Stored entries

Content starts

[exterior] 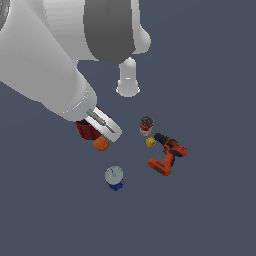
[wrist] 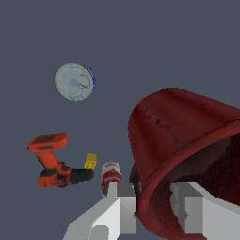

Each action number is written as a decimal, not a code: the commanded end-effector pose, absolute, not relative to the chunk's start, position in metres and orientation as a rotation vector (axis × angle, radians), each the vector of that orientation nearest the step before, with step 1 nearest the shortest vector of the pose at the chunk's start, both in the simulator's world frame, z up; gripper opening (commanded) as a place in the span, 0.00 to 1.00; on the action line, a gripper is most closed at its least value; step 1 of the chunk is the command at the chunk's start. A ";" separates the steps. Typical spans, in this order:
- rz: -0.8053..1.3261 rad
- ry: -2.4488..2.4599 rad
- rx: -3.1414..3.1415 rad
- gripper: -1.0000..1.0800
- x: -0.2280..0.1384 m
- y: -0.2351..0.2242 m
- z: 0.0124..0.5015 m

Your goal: Pick up a designated object from a clutter of objects.

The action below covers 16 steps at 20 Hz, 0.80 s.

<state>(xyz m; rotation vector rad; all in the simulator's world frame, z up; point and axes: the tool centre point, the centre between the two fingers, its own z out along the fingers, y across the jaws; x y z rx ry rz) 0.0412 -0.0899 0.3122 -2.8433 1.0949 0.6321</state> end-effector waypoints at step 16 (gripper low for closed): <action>0.630 1.094 -2.843 0.00 0.051 -0.053 0.433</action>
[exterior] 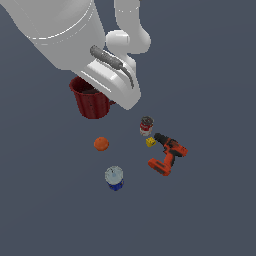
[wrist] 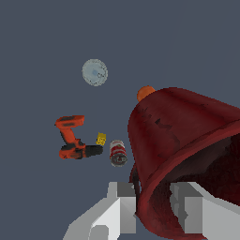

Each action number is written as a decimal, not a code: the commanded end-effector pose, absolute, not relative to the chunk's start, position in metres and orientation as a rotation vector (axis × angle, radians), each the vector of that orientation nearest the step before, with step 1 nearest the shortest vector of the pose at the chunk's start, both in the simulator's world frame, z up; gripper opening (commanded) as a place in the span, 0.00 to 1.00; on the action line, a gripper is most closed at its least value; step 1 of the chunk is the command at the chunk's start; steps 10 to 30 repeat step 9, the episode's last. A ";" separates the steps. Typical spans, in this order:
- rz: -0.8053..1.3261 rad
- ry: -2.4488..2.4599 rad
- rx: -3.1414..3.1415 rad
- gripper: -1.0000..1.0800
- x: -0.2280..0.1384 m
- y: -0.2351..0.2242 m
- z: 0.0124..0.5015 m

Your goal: Pick up a designated object from a clutter of objects.

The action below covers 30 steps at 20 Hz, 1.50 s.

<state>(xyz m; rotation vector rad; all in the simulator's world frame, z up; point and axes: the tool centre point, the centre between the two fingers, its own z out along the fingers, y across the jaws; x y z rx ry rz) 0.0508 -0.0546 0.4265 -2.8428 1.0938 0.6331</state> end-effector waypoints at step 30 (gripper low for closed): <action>0.630 1.095 -2.842 0.00 0.053 -0.051 0.442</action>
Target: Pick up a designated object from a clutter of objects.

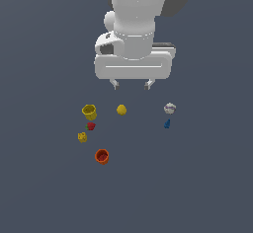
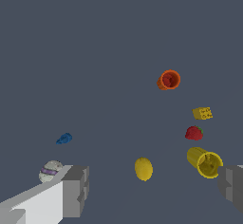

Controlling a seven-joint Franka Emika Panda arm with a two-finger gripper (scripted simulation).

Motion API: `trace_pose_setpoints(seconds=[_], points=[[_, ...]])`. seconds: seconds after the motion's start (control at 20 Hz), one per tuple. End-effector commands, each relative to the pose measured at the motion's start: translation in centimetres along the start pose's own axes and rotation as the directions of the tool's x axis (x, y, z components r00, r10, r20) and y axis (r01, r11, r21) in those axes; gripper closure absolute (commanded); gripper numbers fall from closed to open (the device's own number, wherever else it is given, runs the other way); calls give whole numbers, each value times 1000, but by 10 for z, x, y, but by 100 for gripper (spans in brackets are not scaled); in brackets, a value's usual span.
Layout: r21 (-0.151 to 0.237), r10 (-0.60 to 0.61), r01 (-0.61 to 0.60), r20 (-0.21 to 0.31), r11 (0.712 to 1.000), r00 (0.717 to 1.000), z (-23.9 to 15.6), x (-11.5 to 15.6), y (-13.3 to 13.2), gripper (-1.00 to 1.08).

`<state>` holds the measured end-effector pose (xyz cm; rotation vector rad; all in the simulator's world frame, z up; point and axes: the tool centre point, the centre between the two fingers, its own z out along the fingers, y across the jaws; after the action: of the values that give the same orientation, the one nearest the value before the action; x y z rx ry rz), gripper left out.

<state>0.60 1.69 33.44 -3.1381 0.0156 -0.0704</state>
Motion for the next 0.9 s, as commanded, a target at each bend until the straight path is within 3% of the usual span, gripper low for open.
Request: trace_pose_setpoints(seconds=[0.0,0.45,0.85], points=[[0,0,0,0,1000,1000,0,0,0,-92],[10,76,-76,-43,997,996,-16,8,27,-92],[10,77,-77,-42,997,996,-15,8,26,-92]])
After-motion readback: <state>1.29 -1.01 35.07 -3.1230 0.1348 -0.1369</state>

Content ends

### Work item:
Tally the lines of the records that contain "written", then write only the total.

### Solution:
2